The Scotsman

Dweezil Zappa

Glasgow Royal Concert Hall

- FIONA SHEPHERD

There has been as much orchestrat­ed chaos behind the scenes of this tour as there has been on stage, as Frank Zappa’s eldest son Dweezil fights a legal challenge from his younger siblings over what he can call his long-running touring tribute to his father’s music. So for now his 50 Years of Frank show has been impishly subtitled Dweezil Zappa Plays Whatever the F@%k He Wants – The Cease and Desist Tour. You sense his father might approve.

In other respects, this was business as usual as it can be where Zappa’s sprawling, wildly eclectic catalogue is concerned. Zappa Jr’s superb band were technicall­y true to the letter of his music; as to the spirit, they conveyed the humour without quite capturing the acid cabaret of a Mothers of Invention show.

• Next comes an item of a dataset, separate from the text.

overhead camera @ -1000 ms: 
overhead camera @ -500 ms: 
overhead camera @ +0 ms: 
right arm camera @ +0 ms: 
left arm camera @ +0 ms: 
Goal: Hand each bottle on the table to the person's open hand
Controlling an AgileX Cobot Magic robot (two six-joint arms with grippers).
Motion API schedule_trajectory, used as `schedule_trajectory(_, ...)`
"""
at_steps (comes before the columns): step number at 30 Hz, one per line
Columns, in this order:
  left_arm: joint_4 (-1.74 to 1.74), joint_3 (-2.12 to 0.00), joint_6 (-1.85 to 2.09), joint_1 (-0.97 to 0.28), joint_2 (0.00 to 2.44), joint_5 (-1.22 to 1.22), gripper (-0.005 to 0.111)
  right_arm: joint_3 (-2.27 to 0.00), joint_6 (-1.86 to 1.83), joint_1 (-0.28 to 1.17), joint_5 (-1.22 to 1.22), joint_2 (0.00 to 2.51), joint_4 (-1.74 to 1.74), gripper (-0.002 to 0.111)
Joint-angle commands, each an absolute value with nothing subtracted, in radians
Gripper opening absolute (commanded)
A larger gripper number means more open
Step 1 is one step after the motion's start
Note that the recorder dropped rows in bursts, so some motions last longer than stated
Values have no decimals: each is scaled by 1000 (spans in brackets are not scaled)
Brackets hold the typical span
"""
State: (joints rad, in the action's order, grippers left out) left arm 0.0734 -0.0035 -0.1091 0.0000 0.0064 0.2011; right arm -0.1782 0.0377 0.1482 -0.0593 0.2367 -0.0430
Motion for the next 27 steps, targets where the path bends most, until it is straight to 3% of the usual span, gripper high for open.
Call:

Mere seconds in to the set, they hit the assembled Frank acolytes with the jumbled cantata It Can’t Happen Here, the sort of deconstruc­ted Beach Boys number to send Zappa rookies running. The hardened fans lapped it up, adding their own guttural heckles and declaratio­ns of love for wonderful woodwind player Scheila Gonzales to the discordant vocal symphony.

A two-and-a-half hour demonstrat­ion of Zappa’s use of rock band as orchestra followed, encompassi­ng the psychedeli­c doowop of Motherly Love, nightmare reverie of Mom & Dad, funk rock maelstrom I’m the Slime and a meticulous­ly executed James Bond theme to complement Zappa’s own gonzo secret agent Studebaker Hoch in the first half and a lesser nonsense prog jazz second half incorporat­ing Let’s Move to Cleveland and Cosmik Debris.